* What is being asked *
Your task is to write out the lines from the line containing "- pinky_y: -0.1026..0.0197" through the last line of the material, exactly.

--------------------------------

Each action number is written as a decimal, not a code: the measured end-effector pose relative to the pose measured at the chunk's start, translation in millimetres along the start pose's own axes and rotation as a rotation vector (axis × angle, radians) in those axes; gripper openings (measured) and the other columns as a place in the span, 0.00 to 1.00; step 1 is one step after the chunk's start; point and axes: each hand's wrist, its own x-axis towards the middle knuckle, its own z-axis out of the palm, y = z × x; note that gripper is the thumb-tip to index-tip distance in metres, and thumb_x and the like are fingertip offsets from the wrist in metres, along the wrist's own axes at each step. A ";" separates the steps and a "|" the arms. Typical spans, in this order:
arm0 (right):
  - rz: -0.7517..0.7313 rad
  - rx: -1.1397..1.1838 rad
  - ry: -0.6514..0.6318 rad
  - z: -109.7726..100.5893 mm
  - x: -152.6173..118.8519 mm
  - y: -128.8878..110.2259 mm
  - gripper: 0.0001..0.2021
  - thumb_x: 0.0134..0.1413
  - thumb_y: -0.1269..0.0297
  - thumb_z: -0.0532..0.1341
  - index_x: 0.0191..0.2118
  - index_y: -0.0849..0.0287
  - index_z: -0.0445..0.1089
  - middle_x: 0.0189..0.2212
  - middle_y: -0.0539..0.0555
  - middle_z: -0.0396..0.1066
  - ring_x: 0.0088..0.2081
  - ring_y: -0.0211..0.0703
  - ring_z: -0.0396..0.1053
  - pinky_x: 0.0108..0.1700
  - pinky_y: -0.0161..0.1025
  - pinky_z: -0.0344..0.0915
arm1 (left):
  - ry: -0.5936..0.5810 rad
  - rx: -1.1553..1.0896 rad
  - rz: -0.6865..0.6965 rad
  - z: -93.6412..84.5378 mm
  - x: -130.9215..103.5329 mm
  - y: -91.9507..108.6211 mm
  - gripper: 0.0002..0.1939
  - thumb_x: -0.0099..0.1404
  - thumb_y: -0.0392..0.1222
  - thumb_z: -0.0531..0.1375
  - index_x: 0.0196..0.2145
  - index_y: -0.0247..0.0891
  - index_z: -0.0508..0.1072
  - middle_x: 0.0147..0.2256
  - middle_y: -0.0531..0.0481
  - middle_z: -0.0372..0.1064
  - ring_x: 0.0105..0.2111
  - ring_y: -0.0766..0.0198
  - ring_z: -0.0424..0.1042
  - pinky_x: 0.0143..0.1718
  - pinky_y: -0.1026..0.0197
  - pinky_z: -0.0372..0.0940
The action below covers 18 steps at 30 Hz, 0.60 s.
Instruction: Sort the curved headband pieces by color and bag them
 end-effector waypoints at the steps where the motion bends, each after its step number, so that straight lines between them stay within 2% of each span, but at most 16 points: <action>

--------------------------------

* Your solution *
  - pinky_y: -0.1026..0.0197
  - pinky_z: -0.0372..0.0940
The action below covers 18 steps at 30 Hz, 0.60 s.
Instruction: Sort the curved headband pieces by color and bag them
 end-effector waypoints at the steps where the motion bends, each after its step number, so that straight lines between them stay within 2% of each span, but at most 16 points: <action>

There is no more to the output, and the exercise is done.